What you should do: Your task is to copy every line below that contains the word "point".

(Beginning of Dataset excerpt)

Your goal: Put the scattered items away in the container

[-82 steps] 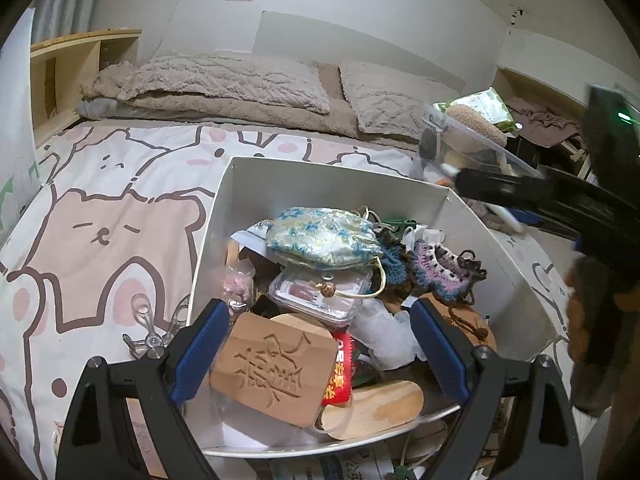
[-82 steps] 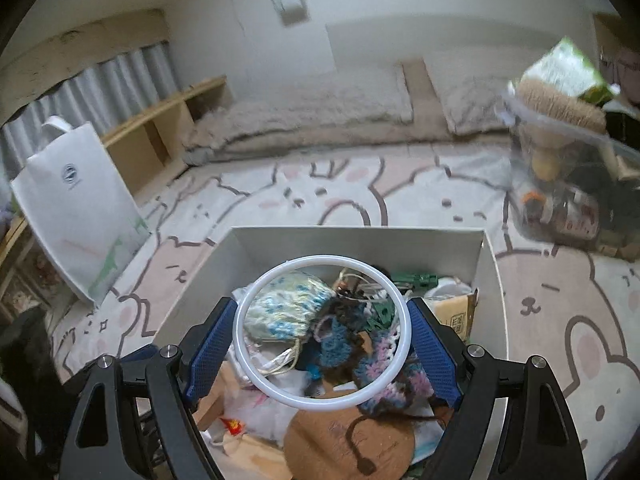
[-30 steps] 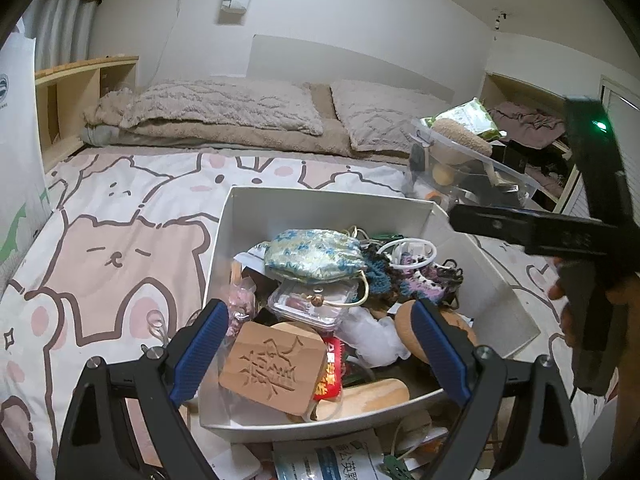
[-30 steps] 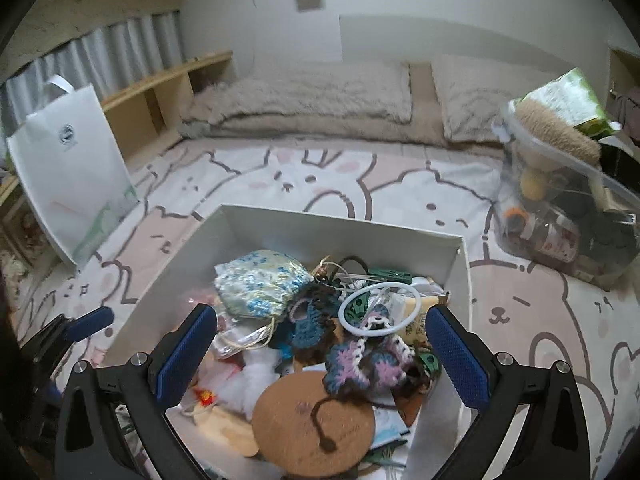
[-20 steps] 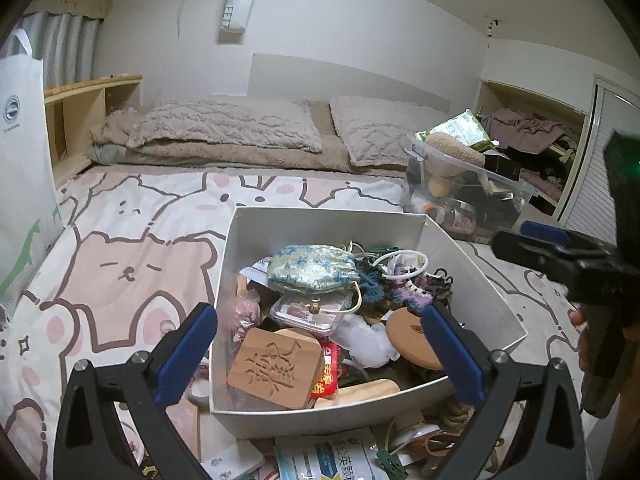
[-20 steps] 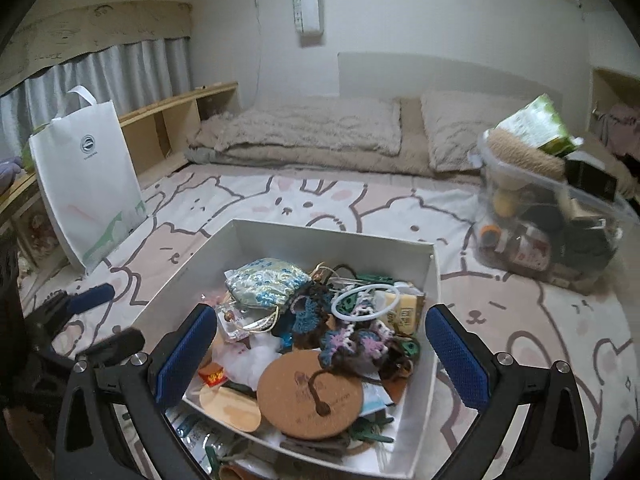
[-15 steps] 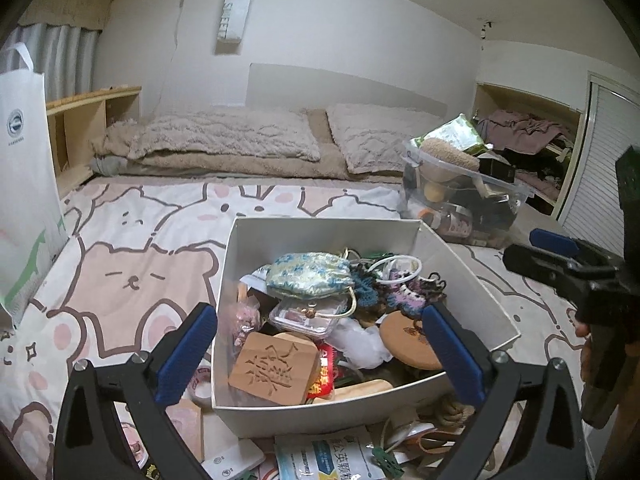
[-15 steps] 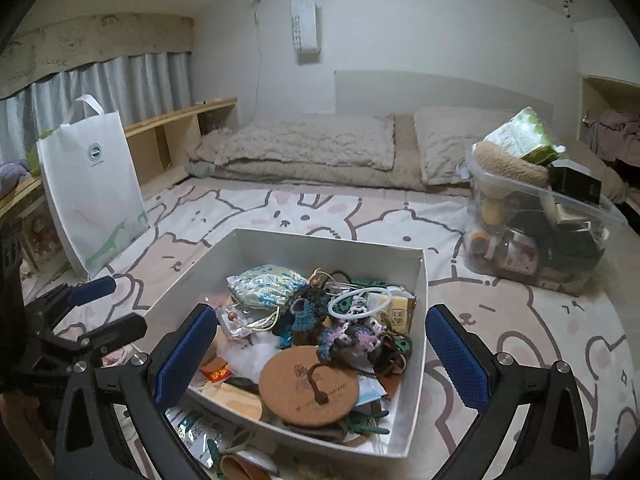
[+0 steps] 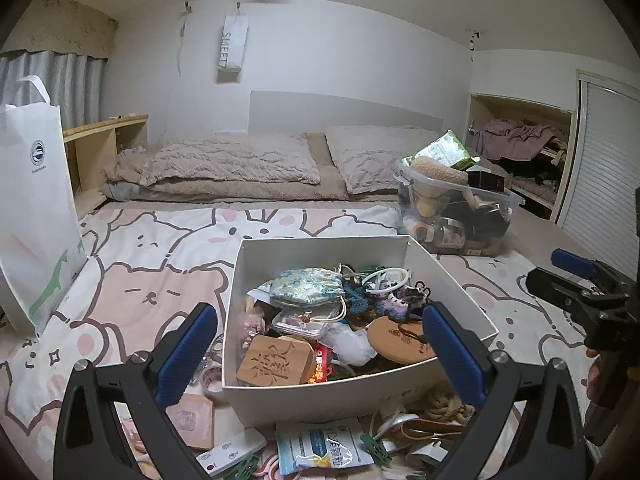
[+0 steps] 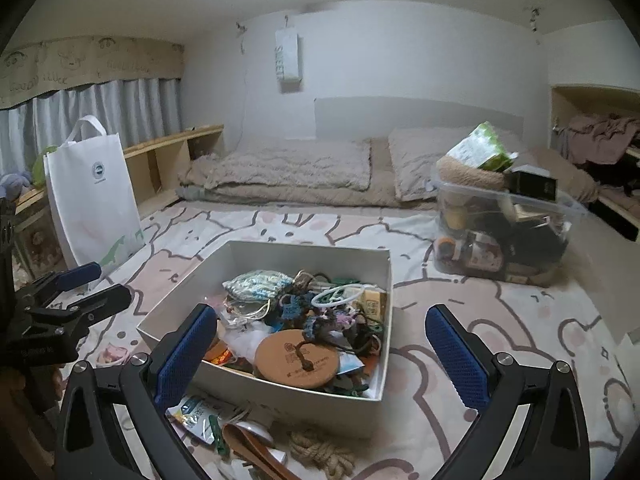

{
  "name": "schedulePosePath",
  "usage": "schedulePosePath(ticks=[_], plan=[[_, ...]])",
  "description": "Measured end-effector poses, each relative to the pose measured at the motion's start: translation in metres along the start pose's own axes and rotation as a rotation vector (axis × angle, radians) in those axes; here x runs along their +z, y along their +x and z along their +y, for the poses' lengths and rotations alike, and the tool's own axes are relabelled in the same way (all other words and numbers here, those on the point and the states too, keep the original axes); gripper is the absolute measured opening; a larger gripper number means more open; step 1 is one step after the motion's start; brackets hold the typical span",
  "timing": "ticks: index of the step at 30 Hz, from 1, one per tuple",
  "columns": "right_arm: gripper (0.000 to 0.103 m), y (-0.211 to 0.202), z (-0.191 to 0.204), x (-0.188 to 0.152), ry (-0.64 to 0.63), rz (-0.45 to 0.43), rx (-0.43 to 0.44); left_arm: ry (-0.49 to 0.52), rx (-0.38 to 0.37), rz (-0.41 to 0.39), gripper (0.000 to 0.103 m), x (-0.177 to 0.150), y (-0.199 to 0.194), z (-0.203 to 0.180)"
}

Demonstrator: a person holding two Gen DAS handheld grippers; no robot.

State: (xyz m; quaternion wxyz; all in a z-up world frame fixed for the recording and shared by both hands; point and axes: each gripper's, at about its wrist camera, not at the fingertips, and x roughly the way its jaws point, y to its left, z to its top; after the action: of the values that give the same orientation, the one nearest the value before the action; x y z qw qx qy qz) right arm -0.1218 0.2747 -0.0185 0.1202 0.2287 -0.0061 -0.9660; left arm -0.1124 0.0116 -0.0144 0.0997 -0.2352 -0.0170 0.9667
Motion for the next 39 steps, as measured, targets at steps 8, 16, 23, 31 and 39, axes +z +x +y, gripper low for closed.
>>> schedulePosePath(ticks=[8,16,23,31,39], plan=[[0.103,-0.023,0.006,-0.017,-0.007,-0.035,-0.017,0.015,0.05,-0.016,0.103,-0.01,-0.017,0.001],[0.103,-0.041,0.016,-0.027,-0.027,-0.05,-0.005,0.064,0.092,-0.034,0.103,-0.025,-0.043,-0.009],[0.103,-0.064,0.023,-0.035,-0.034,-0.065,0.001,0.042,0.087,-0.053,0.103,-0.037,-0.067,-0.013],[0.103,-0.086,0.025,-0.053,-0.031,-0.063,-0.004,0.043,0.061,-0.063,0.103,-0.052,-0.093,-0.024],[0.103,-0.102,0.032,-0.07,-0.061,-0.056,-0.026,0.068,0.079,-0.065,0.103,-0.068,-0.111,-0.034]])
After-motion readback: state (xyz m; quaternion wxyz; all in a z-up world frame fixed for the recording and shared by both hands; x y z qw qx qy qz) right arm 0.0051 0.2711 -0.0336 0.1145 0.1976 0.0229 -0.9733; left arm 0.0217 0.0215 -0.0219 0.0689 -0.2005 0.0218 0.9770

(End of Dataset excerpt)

Solution for this problem:
  "description": "Measured end-effector poses, each relative to the pose measured at the motion's start: translation in metres along the start pose's own axes and rotation as a rotation vector (axis × angle, radians) in those axes; here x runs along their +z, y along their +x and z along their +y, for the poses' lengths and rotations alike, and the tool's own axes are relabelled in the same way (all other words and numbers here, those on the point and the states too, keep the original axes); gripper is the absolute measured opening; a larger gripper number means more open; step 1 is one step after the motion's start; brackets hold the typical span",
State: (xyz m; quaternion wxyz; all in a z-up world frame fixed for the recording and shared by both hands; point and axes: each gripper's, at about its wrist camera, not at the fingertips, and x roughly the way its jaws point, y to its left, z to its top; after the action: of the values that give the same orientation, the one nearest the value before the action; x y z qw qx qy qz) right arm -0.1218 0.2747 -0.0185 0.1202 0.2287 -0.0061 -0.9660; left arm -0.1124 0.0116 -0.0144 0.0997 -0.2352 -0.0170 0.9667

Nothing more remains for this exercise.